8月4日から22日にかけて、コロワイドの新業態「甘太郎食堂」逗子2号店出店、銀だこ運営会社の中華業態参入、王将フードサービスの夏餃子による既存店売上回復、そしてWDIによる海外点心事業からの撤退が相次いで報じられた。同時期に東京商工リサーチは2026年7月の飲食業倒産が112件と7月として過去最多を記録し、居酒屋・ラーメン店とともに中華料理店が目立つと指摘している。
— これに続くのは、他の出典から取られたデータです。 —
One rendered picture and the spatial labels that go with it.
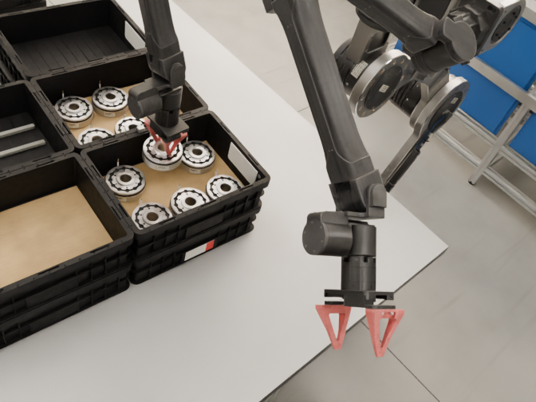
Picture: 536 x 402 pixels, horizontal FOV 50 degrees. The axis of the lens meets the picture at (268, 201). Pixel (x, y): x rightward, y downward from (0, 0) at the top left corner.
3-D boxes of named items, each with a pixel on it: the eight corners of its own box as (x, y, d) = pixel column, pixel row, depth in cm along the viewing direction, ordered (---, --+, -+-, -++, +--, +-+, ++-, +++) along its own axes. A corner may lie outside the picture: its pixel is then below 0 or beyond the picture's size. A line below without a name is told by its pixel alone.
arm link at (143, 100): (185, 62, 127) (162, 49, 132) (141, 77, 121) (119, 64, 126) (188, 110, 135) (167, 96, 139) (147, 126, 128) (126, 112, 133)
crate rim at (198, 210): (210, 114, 165) (210, 108, 163) (271, 185, 152) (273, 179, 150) (77, 157, 144) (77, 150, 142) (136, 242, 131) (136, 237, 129)
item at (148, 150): (167, 130, 153) (167, 128, 153) (190, 154, 150) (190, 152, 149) (135, 144, 147) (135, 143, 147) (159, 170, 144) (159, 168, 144)
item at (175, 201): (195, 183, 153) (195, 182, 153) (217, 210, 149) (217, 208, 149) (163, 197, 148) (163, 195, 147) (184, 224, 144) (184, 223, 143)
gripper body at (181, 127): (167, 142, 138) (170, 120, 133) (143, 116, 142) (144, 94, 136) (189, 132, 142) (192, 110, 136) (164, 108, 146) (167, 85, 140)
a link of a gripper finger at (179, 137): (163, 163, 144) (167, 137, 137) (147, 146, 147) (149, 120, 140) (185, 154, 148) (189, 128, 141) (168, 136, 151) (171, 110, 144)
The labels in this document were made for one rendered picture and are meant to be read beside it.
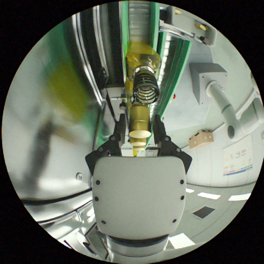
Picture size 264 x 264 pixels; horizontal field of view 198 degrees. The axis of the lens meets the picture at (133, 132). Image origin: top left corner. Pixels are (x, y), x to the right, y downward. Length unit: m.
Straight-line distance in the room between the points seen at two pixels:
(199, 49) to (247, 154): 3.47
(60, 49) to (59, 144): 0.16
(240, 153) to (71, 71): 3.89
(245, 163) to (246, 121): 3.41
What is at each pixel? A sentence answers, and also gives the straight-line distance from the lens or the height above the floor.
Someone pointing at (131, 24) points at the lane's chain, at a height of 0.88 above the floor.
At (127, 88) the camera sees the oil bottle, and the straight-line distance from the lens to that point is 0.16.
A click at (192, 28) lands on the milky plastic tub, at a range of 0.52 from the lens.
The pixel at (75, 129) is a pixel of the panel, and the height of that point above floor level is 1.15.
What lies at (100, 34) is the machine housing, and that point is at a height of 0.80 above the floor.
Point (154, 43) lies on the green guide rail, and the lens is 0.25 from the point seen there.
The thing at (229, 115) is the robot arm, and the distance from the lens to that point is 0.45.
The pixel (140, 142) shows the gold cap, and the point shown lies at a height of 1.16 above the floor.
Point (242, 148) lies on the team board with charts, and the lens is 3.73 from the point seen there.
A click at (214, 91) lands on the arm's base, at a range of 0.51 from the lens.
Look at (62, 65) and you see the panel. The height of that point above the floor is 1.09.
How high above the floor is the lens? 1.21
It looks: 22 degrees down
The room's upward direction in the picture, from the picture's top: 179 degrees counter-clockwise
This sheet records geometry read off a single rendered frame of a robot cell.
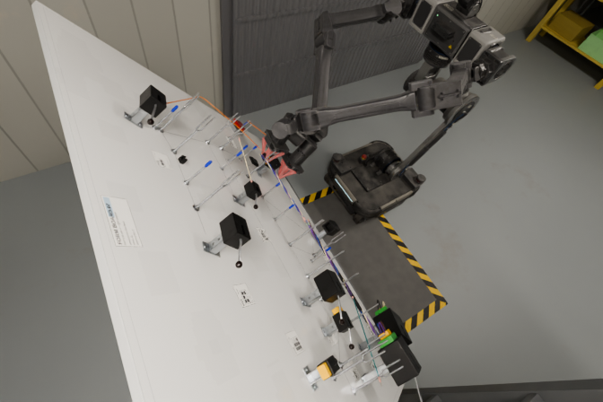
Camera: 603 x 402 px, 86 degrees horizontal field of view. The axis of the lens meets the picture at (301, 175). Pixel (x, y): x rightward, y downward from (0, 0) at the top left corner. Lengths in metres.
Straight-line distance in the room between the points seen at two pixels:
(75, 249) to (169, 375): 2.03
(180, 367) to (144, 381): 0.06
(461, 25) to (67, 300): 2.48
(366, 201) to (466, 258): 0.93
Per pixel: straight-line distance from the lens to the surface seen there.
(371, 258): 2.46
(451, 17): 1.66
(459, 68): 1.42
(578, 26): 5.86
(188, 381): 0.55
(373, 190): 2.45
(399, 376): 0.99
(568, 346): 3.12
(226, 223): 0.69
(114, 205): 0.63
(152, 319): 0.55
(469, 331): 2.66
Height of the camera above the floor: 2.15
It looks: 54 degrees down
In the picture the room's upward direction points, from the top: 17 degrees clockwise
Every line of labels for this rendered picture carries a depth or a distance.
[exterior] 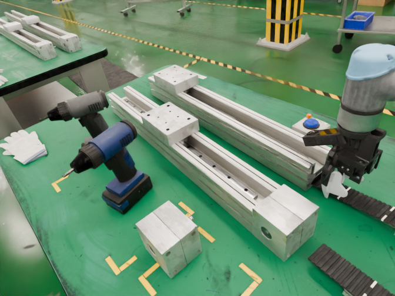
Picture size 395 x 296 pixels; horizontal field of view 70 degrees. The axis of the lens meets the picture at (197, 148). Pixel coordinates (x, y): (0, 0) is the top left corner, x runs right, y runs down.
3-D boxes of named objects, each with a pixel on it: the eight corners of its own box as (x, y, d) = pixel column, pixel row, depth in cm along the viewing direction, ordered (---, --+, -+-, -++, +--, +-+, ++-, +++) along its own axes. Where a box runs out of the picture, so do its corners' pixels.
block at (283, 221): (320, 228, 64) (327, 200, 58) (284, 262, 59) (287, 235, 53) (288, 205, 70) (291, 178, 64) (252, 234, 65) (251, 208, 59)
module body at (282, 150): (328, 172, 77) (333, 148, 72) (304, 191, 73) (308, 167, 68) (170, 87, 131) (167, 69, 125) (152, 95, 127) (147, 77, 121)
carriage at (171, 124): (200, 137, 87) (198, 118, 83) (171, 154, 83) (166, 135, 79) (173, 118, 98) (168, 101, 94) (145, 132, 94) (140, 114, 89)
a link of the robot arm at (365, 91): (414, 58, 44) (352, 58, 47) (392, 117, 51) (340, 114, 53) (403, 40, 50) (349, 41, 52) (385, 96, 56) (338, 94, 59)
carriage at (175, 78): (200, 90, 112) (198, 74, 108) (177, 101, 107) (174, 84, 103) (177, 79, 123) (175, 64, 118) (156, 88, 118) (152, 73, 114)
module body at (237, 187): (281, 211, 69) (283, 187, 64) (252, 234, 65) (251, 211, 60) (134, 103, 123) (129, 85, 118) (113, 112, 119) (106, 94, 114)
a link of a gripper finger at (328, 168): (322, 188, 66) (334, 157, 61) (317, 185, 67) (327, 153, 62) (334, 182, 68) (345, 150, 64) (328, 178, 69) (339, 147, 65)
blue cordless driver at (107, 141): (157, 185, 82) (137, 121, 68) (103, 236, 70) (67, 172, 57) (139, 176, 86) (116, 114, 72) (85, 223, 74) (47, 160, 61)
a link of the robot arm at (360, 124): (332, 106, 56) (355, 91, 59) (328, 125, 59) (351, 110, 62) (370, 120, 51) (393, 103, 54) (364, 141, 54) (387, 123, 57)
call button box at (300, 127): (328, 140, 87) (331, 123, 83) (308, 155, 83) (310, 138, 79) (305, 130, 93) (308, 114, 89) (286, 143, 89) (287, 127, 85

この記事を読むと、大手チェーンがなぜ今「町中華」という個人店の得意領域に相次いで参入しているのか、海外展開で撤退と加速が同時に進む理由、そして値引きに頼らず既存店売上を押し上げた王将の手法が何を示しているかが分かる。倒産件数が積み上がる局面で、大手の動きと自店の立ち位置をどう照らし合わせるかを考える材料になるはずだ。
なぜ今、大手が「町中華」に殺到しているのか
町中華は本来、個人店が長年守ってきた領域だが、この1か月だけでコロワイドの「甘太郎食堂」逗子2号店、そして銀だこ運営会社の中華業態参入という大手2社の動きが同時に報じられた。背景にあるのは、居酒屋業態の需要が頭打ちになる中、親しみやすく客単価も取りやすい町中華ジャンルへの多角化ニーズだと考えられる。